▶ _Activity_
Search the records for "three". Copy every line where it appears.

━━━━━━━━━━

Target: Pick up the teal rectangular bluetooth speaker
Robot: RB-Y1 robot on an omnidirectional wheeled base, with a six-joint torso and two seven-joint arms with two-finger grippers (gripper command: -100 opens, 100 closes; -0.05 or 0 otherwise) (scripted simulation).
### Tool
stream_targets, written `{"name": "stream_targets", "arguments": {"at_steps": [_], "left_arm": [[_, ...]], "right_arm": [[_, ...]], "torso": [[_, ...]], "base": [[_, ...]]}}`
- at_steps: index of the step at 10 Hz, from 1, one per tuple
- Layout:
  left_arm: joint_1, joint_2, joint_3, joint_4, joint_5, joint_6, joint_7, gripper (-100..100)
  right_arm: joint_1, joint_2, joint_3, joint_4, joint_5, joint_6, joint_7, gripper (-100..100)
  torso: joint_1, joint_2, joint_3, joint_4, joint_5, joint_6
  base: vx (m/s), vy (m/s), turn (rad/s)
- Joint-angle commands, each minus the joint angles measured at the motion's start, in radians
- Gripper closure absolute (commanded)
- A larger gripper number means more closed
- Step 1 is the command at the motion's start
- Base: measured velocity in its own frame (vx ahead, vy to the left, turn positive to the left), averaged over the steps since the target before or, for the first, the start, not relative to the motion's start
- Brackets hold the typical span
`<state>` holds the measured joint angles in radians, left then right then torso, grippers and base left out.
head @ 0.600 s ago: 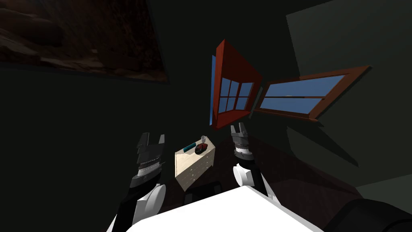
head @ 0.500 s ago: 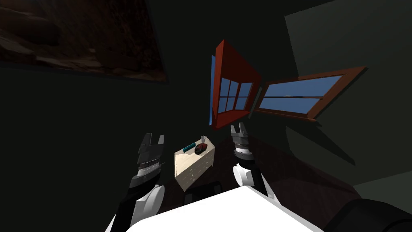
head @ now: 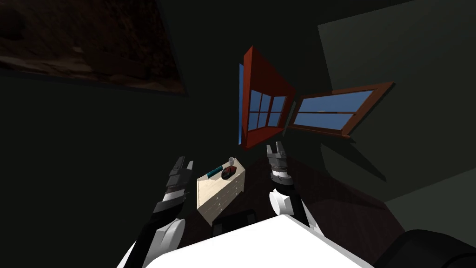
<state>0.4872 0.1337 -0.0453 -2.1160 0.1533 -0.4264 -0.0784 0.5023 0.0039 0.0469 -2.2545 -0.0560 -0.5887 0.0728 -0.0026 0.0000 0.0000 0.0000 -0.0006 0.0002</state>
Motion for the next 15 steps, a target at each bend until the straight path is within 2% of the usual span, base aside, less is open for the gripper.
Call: {"name": "stream_targets", "arguments": {"at_steps": [1, 2, 4, 5, 6, 7, 9, 10, 11, 12, 13, 15], "left_arm": [[0.001, 0.048, 0.015, 0.048, 0.034, 0.05, 0.004, -100], [0.001, 0.048, 0.015, 0.048, 0.034, 0.054, 0.004, -100], [-0.002, 0.107, 0.035, 0.112, 0.082, 0.118, 0.01, -100], [-0.002, 0.107, 0.035, 0.112, 0.082, 0.133, 0.01, -100], [-0.004, 0.137, 0.047, 0.147, 0.108, 0.174, 0.014, -100], [-0.004, 0.137, 0.047, 0.147, 0.108, 0.174, 0.014, -100], [-0.006, 0.195, 0.071, 0.222, 0.164, 0.242, 0.028, -100], [-0.006, 0.195, 0.071, 0.224, 0.164, 0.263, 0.028, -100], [-0.007, 0.223, 0.084, 0.265, 0.194, 0.29, 0.037, -100], [-0.007, 0.223, 0.084, 0.265, 0.194, 0.309, 0.037, -100], [-0.007, 0.249, 0.096, 0.298, 0.225, 0.35, 0.047, -100], [-0.007, 0.249, 0.096, 0.308, 0.225, 0.356, 0.047, -100]], "right_arm": [[0.0, 0.0, 0.0, 0.0, 0.0, 0.0, 0.0, 0], [0.0, 0.0, 0.0, 0.0, 0.0, 0.0, 0.0, 0], [0.0, 0.0, 0.0, 0.0, 0.0, 0.0, 0.0, 0], [0.0, 0.0, 0.0, 0.0, 0.0, 0.0, 0.0, 0], [0.0, 0.0, 0.0, 0.0, 0.0, 0.0, 0.0, 0], [0.0, 0.0, 0.0, 0.0, 0.0, 0.0, 0.0, 0], [0.0, 0.0, 0.0, 0.0, 0.0, 0.0, 0.0, 0], [0.0, 0.0, 0.0, 0.0, 0.0, 0.0, 0.0, 0], [0.0, 0.0, 0.0, 0.0, 0.0, 0.0, 0.0, 0], [0.0, 0.0, 0.0, 0.0, 0.0, 0.0, 0.0, 0], [0.0, 0.0, 0.0, 0.0, 0.0, 0.0, 0.0, 0], [0.0, 0.0, 0.0, 0.0, 0.0, 0.0, 0.0, 0]], "torso": [[0.0, 0.0, 0.0, 0.0, 0.0, 0.0], [0.0, 0.0, 0.0, 0.0, 0.0, 0.0], [0.001, -0.001, 0.0, 0.0, 0.0, 0.0], [0.0, -0.001, 0.0, 0.0, 0.0, 0.0], [0.001, -0.001, 0.0, 0.0, 0.0, 0.0], [0.001, -0.001, -0.001, 0.0, 0.0, 0.0], [0.001, -0.001, -0.001, 0.0, 0.0, 0.0], [0.001, -0.001, -0.001, 0.0, 0.0, 0.0], [0.001, -0.001, -0.001, 0.0, 0.0, -0.001], [0.001, -0.002, -0.001, 0.0, 0.0, 0.0], [0.001, -0.002, -0.001, 0.0, 0.0, -0.001], [0.001, -0.001, -0.001, 0.0, 0.0, -0.001]], "base": [[0.005, -0.055, -0.161], [0.004, -0.037, -0.07], [0.011, -0.04, -0.183], [0.011, -0.033, -0.054], [0.017, -0.031, -0.13], [0.017, -0.021, -0.094], [0.023, -0.036, -0.222], [0.025, -0.035, -0.106], [0.038, -0.036, -0.178], [0.032, -0.023, -0.099], [0.035, -0.029, -0.18], [0.015, -0.015, -0.059]]}}
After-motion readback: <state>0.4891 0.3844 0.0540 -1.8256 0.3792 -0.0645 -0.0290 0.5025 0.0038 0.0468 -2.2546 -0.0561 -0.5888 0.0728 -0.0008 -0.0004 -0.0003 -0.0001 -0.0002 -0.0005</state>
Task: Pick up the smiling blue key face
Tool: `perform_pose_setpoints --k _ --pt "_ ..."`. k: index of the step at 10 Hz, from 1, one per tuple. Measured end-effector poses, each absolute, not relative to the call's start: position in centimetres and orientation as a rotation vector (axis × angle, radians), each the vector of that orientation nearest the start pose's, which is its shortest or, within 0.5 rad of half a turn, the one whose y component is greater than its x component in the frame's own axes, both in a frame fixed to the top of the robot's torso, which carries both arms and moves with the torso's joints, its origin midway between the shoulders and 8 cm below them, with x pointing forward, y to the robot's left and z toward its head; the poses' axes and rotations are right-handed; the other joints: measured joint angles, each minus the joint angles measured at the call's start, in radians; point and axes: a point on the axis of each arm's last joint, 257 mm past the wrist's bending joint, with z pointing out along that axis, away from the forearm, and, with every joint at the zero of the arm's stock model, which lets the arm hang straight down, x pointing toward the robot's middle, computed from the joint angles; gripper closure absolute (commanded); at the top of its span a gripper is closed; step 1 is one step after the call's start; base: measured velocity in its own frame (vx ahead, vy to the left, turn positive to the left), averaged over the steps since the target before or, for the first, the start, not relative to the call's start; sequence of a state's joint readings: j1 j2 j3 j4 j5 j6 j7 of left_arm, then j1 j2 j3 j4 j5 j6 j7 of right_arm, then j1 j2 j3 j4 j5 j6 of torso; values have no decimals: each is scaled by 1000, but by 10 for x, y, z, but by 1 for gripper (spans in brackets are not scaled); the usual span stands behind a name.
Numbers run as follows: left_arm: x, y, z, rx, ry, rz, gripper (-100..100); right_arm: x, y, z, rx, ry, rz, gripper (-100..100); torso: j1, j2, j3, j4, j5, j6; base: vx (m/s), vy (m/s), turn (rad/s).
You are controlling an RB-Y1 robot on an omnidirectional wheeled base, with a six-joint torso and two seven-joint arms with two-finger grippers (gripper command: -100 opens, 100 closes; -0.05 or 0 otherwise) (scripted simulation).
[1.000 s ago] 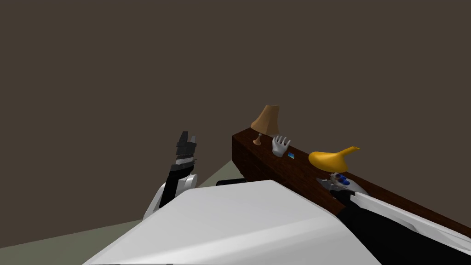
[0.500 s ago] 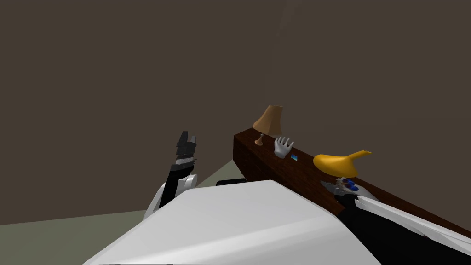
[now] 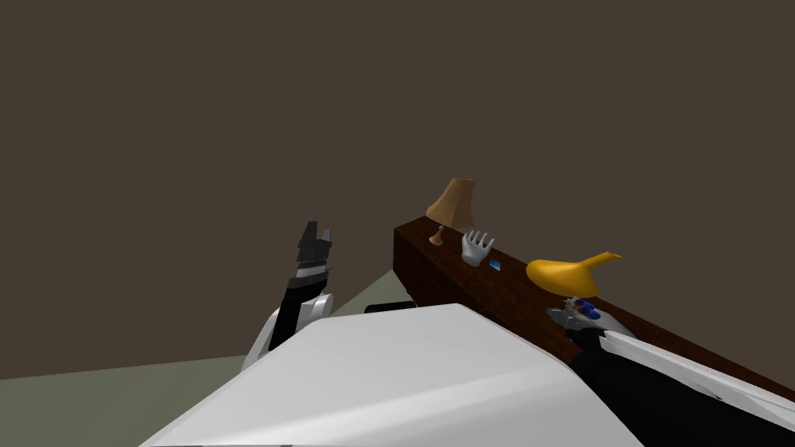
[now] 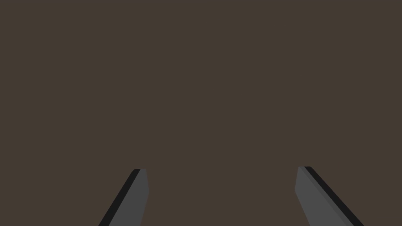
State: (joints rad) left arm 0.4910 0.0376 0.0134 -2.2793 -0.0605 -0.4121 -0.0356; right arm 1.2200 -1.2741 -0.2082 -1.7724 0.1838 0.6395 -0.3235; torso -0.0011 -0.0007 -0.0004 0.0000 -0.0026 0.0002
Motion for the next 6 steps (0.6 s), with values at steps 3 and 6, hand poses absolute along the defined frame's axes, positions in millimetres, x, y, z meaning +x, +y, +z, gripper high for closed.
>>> perform_pose_setpoints --k 3,6 --pt "360 276 9 -641 739 -1199 0 74 -740 -274 997 2116 -817 100 1 -1 0 0 0 1 20 8 -106" --pt "360 276 10 -641 739 -1199 0 89 -733 -273 983 2119 -788 100 1 -2 -1 -1 0 0 26 10 -80"
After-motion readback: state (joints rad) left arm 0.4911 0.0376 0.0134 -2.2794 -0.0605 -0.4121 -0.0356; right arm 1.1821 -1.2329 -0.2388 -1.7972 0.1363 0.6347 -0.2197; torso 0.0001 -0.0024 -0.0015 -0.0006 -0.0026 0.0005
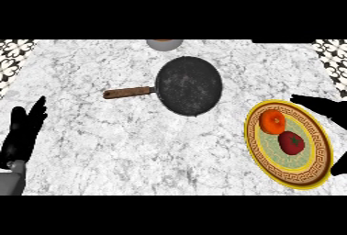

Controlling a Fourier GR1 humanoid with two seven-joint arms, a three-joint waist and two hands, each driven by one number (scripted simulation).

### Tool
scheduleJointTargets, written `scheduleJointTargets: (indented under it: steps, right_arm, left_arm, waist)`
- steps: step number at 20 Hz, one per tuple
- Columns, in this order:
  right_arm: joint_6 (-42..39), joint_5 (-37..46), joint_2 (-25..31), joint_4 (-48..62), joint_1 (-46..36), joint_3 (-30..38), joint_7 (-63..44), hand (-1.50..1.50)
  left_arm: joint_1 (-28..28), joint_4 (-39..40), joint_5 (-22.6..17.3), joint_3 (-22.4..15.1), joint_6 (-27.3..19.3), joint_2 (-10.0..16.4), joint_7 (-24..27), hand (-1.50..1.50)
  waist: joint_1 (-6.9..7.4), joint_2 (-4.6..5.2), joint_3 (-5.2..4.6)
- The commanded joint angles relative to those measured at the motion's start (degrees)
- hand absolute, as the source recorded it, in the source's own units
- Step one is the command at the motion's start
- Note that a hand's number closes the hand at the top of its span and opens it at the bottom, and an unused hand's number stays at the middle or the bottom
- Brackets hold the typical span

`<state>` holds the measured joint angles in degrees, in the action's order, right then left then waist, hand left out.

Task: Pick the tomato from the plate and place it in the pan

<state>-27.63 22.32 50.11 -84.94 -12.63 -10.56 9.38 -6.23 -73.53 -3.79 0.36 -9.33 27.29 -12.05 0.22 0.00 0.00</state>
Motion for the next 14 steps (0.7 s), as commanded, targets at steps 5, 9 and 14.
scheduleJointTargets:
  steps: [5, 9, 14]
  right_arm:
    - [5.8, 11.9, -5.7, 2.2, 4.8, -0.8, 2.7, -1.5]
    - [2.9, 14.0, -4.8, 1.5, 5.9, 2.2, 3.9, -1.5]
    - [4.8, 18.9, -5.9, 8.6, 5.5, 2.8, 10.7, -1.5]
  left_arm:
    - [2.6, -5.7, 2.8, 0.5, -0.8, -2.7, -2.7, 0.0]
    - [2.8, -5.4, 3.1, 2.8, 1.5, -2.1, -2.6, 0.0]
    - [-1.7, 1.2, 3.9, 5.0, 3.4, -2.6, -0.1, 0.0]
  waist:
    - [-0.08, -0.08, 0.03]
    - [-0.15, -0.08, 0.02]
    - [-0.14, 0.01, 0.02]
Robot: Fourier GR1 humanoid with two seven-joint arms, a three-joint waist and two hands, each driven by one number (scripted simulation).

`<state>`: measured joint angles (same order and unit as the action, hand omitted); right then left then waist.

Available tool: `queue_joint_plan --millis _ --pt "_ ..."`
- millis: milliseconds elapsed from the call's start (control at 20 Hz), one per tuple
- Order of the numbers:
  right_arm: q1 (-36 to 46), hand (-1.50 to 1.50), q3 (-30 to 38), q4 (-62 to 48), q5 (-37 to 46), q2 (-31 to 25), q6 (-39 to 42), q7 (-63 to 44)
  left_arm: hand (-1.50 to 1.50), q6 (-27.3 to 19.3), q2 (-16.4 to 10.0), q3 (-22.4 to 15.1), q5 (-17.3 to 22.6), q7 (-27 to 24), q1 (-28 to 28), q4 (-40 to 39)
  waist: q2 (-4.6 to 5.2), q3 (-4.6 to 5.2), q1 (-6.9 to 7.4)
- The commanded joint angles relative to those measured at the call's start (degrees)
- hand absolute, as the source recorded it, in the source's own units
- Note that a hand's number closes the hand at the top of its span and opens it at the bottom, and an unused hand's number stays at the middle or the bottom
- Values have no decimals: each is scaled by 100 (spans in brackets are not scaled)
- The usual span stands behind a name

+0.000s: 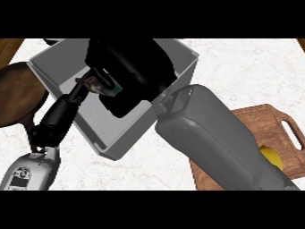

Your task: Pick the eggplant from the cutting board and place it in the cardboard box

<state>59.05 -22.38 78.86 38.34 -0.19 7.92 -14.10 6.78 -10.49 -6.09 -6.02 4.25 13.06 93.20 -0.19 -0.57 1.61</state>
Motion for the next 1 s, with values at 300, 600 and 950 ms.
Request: queue_joint_plan --millis 300,600,950 --pt "445 150 -649 -2366 -81 19 -1190 564 0 195 332 -145 107 105 153 -538 106 68 102" --pt "490 -150 -715 -3098 -1494 19 -1171 403 0 176 510 -425 -90 290 62 -303 122 65 287" --pt "547 -150 -177 -3598 -2608 19 -1543 1580 0 376 392 -95 116 235 174 -514 148 60 231"
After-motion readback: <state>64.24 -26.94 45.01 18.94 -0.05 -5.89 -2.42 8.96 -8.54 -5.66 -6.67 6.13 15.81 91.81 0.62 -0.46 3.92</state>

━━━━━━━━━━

▶ _Output_
Controlling a Fourier GR1 humanoid with two seven-joint arms, a three-joint waist and two hands, each driven by one number (scripted simulation).
Robot: Fourier GR1 humanoid with two seven-joint arms, a three-joint waist and two hands, each driven by one number (scripted simulation).

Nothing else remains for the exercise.